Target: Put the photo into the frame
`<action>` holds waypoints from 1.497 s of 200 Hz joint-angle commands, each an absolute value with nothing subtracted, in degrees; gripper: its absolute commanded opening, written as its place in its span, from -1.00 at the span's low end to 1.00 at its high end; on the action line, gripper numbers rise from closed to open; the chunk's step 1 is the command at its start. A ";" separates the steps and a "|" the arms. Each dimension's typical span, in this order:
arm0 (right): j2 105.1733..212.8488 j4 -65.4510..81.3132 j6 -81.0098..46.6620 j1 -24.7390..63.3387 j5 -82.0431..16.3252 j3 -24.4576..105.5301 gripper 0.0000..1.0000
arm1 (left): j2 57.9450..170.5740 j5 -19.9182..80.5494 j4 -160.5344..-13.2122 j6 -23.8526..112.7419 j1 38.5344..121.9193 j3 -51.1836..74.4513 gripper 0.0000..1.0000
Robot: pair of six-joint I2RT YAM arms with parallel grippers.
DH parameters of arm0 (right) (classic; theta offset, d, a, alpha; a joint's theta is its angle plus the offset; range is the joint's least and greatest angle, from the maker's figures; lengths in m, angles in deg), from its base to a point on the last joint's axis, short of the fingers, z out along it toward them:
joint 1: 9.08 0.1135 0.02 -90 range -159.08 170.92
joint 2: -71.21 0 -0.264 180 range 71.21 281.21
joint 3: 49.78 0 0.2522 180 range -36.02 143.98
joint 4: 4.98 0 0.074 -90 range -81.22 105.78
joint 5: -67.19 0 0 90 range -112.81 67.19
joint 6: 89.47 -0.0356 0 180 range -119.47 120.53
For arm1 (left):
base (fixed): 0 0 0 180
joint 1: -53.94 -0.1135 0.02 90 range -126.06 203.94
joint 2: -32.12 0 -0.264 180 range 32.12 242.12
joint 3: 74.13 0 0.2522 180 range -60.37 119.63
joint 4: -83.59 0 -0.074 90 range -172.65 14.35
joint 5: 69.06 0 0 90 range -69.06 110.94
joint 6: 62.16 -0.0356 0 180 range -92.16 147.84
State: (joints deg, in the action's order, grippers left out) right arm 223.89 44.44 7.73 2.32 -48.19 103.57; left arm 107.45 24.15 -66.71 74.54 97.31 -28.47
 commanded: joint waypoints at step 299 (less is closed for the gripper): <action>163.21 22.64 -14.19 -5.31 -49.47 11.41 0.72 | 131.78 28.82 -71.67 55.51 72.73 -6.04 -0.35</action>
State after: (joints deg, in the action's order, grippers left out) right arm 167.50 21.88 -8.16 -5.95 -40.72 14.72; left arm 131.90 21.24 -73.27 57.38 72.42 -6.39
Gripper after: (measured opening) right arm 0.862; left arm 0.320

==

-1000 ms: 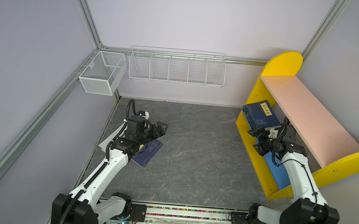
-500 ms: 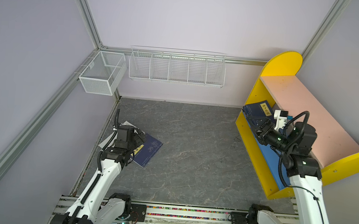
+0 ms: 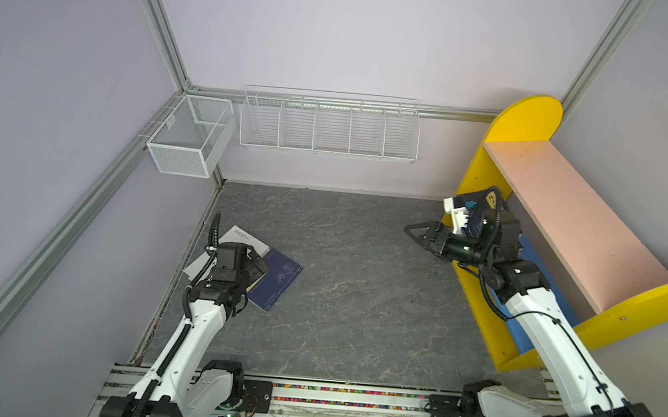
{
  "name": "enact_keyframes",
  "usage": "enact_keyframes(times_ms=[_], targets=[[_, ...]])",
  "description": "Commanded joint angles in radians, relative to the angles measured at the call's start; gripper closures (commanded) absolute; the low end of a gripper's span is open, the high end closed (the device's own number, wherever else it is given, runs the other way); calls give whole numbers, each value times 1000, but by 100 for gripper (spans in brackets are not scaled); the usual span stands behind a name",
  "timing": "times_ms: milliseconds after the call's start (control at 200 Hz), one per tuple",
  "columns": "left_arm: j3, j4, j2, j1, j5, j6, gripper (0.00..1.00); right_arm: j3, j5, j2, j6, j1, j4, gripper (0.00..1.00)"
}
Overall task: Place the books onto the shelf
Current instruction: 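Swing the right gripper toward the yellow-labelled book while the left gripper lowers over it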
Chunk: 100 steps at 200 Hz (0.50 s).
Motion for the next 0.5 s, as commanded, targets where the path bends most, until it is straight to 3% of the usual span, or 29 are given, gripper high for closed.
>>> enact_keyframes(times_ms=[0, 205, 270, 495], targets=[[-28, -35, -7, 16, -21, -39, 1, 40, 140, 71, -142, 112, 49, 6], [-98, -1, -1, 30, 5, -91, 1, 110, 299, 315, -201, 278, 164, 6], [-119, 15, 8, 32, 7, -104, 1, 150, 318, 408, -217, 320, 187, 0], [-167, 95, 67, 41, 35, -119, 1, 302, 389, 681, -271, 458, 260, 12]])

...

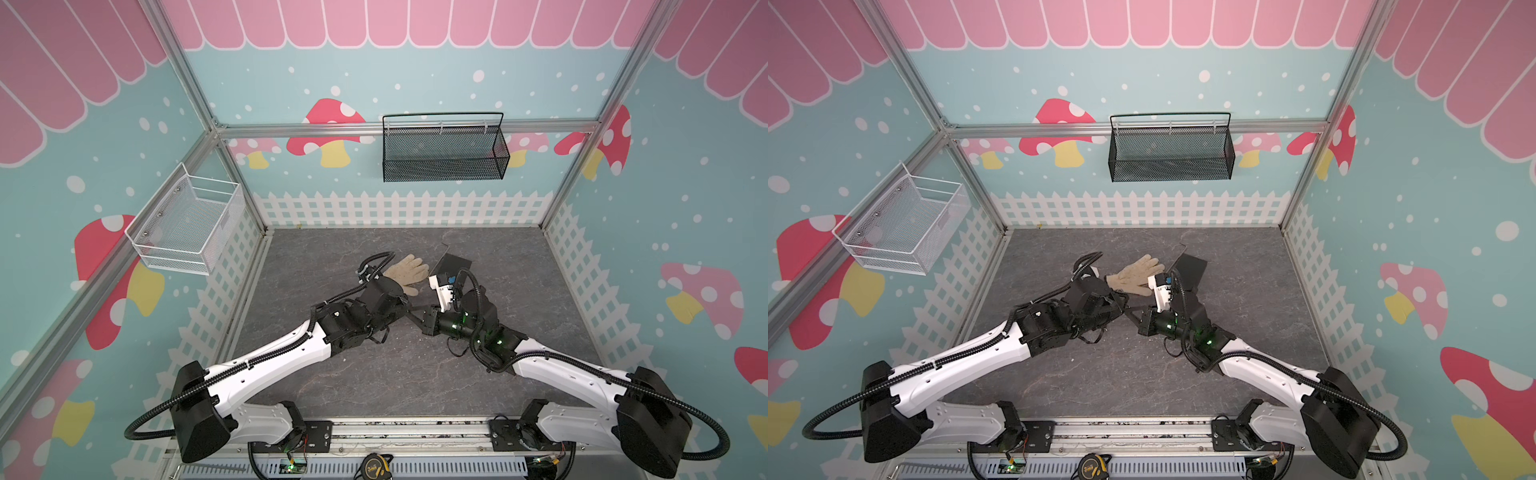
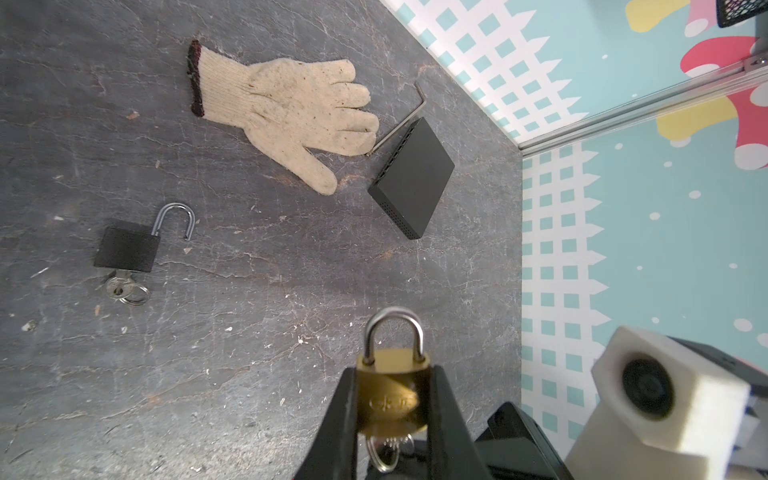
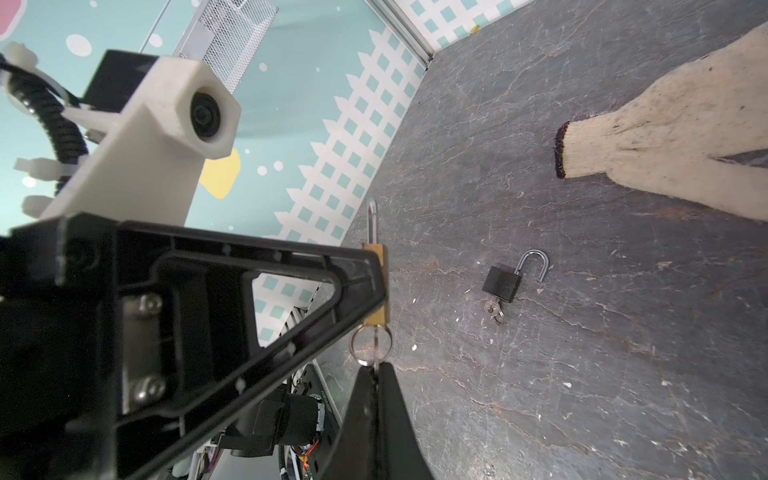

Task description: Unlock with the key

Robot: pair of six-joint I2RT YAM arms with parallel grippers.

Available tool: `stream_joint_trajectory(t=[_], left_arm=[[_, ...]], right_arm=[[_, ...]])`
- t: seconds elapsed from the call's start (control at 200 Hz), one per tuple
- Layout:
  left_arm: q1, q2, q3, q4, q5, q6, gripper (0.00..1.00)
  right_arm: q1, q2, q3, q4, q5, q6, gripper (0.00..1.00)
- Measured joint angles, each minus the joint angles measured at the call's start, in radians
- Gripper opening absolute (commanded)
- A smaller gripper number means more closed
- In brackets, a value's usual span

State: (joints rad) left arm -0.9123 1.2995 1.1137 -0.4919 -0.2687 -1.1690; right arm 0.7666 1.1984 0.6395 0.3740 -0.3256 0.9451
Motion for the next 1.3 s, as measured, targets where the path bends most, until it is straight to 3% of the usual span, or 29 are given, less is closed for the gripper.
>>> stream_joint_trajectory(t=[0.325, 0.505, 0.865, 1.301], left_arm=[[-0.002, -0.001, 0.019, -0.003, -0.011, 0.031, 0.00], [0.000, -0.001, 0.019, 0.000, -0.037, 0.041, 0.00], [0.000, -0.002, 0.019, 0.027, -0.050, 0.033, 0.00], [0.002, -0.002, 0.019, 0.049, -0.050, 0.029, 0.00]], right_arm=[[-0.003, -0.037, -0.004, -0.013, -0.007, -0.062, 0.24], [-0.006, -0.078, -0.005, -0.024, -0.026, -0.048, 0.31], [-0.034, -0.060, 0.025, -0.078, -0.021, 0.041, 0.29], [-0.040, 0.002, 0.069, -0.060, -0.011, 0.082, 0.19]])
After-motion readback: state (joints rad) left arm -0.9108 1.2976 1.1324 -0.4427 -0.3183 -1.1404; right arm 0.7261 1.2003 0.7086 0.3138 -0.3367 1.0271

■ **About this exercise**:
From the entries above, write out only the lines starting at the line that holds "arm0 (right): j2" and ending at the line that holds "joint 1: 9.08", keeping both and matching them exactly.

■ **Task solution**:
arm0 (right): j2 105.1733..212.8488 j4 -65.4510..81.3132 j6 -81.0098..46.6620 j1 -24.7390..63.3387 j5 -82.0431..16.3252 j3 -24.4576..105.5301 gripper 0.0000..1.0000
arm1 (left): j2 57.9450..170.5740 j5 -19.9182..80.5494 j4 -160.5344..-13.2122 j6 -23.8526..112.7419 j1 38.5344..121.9193 j3 -51.1836..74.4513 gripper 0.0000..1.0000
Robot: pair of six-joint I2RT YAM arms with parallel grippers.
DH parameters of arm0 (right) (classic; theta offset, d, a, alpha; a joint's theta is its angle plus the offset; range is the joint's least and greatest angle, from the maker's figures; lengths in m, angles in deg), from its base to a point on the last joint's axis, short of the fingers, z out along it toward them:
joint 1: 9.08 0.1135 0.02 -90 range -159.08 170.92

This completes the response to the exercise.